• _TASK TO CARRY OUT_: Search each line below for "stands", then return the lines where it appears.

[Data entries]
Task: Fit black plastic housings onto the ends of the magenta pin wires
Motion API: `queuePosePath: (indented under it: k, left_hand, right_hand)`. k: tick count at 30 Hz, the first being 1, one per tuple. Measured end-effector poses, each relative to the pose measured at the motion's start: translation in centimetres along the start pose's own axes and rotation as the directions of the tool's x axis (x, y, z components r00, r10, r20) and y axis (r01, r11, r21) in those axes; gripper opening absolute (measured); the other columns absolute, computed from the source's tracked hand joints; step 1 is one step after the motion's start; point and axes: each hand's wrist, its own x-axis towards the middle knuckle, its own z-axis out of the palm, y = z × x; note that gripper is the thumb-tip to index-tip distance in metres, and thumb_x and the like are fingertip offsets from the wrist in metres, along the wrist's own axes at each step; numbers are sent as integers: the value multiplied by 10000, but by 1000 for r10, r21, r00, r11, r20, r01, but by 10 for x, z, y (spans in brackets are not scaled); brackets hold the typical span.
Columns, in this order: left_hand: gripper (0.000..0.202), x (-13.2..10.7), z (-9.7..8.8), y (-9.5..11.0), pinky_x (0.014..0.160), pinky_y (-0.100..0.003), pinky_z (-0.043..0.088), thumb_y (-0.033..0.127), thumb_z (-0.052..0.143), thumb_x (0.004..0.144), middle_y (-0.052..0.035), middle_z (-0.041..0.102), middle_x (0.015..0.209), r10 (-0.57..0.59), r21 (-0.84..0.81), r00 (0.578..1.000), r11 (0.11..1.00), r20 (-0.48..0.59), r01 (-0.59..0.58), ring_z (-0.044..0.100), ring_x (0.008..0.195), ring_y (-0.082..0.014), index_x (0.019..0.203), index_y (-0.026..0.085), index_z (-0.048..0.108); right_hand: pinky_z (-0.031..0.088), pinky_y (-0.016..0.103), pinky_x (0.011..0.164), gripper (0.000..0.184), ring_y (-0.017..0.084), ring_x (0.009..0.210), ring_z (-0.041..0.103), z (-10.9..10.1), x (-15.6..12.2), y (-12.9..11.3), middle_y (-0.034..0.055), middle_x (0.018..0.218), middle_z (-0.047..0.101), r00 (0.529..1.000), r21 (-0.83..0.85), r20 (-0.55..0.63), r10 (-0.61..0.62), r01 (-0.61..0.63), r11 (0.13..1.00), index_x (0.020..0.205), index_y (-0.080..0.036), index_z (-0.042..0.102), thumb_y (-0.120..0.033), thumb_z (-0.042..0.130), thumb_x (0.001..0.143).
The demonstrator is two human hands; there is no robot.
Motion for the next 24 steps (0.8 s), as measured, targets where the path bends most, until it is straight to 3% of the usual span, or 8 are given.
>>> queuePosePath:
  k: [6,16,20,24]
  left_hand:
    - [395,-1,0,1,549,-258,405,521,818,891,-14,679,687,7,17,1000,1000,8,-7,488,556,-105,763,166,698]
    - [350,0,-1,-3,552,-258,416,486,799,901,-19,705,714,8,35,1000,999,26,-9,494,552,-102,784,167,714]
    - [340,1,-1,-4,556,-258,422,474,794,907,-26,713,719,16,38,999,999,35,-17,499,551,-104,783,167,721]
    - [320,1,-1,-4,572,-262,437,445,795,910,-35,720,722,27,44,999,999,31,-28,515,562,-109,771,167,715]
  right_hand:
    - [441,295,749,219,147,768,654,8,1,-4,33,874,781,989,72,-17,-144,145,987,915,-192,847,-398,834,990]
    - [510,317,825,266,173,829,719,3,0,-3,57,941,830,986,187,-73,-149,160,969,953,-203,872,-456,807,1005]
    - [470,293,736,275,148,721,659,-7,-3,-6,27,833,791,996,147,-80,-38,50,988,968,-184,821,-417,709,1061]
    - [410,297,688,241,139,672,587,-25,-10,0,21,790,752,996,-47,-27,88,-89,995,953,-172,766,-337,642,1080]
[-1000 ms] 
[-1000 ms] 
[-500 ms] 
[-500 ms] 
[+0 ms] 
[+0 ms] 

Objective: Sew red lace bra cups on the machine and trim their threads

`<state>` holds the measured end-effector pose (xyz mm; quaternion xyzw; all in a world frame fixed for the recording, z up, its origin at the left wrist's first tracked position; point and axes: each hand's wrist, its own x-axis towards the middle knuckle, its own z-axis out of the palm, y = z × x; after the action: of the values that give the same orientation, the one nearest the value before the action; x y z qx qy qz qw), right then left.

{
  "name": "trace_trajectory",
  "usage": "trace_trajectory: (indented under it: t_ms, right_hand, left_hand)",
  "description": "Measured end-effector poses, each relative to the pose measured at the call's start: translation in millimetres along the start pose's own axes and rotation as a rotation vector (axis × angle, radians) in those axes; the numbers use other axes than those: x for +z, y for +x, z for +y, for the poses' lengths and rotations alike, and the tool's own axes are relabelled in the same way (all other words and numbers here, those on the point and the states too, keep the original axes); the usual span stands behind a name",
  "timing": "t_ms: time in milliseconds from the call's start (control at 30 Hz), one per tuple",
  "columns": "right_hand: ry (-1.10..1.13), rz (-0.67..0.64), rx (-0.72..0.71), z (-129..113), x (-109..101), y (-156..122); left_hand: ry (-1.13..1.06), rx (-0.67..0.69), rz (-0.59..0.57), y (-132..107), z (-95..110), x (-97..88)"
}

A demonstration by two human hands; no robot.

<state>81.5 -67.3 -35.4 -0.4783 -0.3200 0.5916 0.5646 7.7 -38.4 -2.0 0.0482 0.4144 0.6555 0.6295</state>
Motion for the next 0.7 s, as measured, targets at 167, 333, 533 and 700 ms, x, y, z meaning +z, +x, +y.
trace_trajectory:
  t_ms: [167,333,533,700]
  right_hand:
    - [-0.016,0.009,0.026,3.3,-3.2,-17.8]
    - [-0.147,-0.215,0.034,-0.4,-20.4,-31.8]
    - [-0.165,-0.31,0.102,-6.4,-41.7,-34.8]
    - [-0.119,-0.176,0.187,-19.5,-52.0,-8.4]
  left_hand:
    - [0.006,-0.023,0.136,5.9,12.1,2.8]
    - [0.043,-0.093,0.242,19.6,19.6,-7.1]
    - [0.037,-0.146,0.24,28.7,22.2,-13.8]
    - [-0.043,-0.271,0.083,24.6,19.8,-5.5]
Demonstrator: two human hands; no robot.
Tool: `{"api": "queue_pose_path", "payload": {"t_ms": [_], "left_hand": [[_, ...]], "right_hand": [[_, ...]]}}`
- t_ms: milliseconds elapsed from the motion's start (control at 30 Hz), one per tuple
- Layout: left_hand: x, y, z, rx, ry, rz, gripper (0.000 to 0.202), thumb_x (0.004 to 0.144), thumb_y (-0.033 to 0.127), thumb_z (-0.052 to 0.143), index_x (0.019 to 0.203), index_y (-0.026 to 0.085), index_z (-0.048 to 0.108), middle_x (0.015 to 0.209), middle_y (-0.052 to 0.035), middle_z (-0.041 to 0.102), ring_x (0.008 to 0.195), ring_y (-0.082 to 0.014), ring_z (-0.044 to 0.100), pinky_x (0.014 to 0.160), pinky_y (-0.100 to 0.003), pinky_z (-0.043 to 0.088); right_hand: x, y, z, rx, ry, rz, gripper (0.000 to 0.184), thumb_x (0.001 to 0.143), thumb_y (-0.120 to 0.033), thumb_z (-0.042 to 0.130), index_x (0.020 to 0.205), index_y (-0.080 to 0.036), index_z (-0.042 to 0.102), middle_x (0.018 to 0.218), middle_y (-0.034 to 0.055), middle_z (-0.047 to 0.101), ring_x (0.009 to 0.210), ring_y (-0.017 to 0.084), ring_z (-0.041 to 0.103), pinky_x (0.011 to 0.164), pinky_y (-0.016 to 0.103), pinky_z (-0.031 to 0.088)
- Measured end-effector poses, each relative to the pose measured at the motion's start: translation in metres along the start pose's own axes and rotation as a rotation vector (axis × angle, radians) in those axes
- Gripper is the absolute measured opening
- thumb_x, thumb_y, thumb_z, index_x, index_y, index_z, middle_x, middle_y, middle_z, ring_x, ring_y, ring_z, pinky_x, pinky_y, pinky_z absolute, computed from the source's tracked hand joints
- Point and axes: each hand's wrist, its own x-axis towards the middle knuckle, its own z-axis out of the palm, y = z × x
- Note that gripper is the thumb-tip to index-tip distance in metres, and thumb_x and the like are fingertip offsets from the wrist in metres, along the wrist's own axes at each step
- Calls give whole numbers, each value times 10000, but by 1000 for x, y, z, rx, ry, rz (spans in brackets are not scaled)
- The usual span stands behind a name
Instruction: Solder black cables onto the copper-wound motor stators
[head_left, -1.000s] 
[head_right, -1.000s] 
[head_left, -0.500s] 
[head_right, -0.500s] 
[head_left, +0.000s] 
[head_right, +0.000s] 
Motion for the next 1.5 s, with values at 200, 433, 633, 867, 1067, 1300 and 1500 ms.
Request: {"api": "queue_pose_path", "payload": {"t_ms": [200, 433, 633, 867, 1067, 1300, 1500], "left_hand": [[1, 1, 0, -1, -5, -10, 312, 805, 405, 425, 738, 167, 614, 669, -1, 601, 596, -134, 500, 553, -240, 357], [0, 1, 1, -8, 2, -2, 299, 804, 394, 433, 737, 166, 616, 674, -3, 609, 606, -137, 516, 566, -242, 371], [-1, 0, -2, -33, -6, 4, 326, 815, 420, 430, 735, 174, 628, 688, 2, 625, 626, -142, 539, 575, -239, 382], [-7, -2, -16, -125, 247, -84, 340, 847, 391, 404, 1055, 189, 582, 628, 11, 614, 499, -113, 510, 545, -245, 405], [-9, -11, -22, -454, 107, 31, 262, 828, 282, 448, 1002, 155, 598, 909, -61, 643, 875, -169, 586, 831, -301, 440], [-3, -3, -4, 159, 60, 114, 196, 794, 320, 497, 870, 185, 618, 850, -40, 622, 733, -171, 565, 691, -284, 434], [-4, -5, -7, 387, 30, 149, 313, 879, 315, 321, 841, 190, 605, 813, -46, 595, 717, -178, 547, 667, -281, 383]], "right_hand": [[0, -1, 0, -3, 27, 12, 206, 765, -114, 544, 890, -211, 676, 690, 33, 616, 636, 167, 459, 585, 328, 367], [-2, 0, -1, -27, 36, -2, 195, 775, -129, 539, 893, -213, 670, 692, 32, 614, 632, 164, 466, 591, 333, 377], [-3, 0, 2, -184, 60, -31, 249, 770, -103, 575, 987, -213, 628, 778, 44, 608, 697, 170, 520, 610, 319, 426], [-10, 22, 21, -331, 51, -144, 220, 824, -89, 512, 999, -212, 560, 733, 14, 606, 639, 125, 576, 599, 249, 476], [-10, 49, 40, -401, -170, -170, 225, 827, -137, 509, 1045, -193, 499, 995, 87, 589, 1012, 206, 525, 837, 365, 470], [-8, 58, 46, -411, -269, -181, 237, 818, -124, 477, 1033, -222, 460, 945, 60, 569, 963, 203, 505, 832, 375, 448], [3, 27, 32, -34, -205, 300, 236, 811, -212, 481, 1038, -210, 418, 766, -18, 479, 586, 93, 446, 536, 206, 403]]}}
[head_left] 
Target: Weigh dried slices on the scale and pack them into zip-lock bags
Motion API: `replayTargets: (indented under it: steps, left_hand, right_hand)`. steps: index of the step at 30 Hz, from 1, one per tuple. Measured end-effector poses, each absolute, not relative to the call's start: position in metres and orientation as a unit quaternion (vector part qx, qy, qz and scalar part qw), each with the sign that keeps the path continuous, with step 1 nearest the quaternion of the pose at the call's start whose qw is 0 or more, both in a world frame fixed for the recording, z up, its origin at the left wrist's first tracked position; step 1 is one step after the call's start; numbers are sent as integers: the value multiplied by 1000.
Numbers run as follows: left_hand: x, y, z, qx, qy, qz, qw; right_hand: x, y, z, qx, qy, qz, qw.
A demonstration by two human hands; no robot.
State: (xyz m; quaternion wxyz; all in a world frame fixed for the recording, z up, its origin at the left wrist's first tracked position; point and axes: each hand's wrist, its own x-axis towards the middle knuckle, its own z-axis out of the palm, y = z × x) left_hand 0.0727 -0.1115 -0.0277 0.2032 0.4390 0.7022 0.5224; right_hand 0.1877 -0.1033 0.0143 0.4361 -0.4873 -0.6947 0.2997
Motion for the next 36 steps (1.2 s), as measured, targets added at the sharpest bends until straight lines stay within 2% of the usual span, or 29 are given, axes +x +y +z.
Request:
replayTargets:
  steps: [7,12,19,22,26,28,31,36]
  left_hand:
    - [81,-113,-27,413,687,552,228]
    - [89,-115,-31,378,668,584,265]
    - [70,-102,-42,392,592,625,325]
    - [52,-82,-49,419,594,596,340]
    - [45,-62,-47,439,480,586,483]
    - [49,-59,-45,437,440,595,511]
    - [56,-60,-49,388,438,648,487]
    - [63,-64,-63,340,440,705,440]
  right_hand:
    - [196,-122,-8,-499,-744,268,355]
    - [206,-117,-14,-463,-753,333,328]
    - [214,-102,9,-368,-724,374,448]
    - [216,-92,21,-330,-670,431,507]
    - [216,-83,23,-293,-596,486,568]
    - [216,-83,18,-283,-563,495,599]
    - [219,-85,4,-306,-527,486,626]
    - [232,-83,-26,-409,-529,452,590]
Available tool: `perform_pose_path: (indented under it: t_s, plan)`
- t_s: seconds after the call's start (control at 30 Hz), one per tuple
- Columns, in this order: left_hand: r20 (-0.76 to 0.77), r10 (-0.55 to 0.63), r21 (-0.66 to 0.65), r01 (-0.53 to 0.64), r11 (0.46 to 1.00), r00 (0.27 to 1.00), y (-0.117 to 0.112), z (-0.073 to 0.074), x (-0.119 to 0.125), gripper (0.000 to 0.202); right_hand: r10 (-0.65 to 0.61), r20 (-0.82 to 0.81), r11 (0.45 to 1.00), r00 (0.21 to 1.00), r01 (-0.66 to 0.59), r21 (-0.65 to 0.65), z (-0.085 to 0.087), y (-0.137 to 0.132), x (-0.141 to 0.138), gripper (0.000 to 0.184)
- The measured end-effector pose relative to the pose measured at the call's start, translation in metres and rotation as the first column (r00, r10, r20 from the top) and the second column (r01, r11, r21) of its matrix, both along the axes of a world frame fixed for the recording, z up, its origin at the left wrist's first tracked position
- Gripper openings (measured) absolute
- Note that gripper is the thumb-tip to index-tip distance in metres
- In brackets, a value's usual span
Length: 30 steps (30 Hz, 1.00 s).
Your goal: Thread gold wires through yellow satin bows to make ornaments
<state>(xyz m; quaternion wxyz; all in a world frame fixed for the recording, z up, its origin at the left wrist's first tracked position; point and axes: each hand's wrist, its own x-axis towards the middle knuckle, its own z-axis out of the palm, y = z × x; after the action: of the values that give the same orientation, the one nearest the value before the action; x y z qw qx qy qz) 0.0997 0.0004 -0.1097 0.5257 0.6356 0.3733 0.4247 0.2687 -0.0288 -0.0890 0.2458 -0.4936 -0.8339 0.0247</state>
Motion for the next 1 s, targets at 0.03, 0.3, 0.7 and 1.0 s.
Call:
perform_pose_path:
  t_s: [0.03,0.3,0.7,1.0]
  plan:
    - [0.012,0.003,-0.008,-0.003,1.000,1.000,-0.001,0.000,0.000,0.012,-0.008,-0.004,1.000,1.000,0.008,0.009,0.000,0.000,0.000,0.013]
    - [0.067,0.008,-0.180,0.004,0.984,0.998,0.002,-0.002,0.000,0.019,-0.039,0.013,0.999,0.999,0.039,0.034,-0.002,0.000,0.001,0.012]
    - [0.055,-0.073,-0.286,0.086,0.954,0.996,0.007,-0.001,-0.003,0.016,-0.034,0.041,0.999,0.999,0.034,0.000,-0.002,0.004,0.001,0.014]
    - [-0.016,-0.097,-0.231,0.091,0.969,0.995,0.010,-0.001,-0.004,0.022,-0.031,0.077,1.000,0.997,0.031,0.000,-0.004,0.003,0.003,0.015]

• _SOLVED PROBLEM_:
  "description": "Measured end-effector poses, each relative to the pose measured at the call's start: translation in millimetres along the start pose's own axes and rotation as a rotation vector (axis × angle, radians) in those axes; the numbers use other axes than those: x for +z, y for +x, z for +y, for the poses' lengths and rotations alike, and the tool's own axes are relabelled in the same way (all other words and numbers here, those on the point and the states too, keep the original axes); the usual span stands behind a name",
- The usual span stands behind a name

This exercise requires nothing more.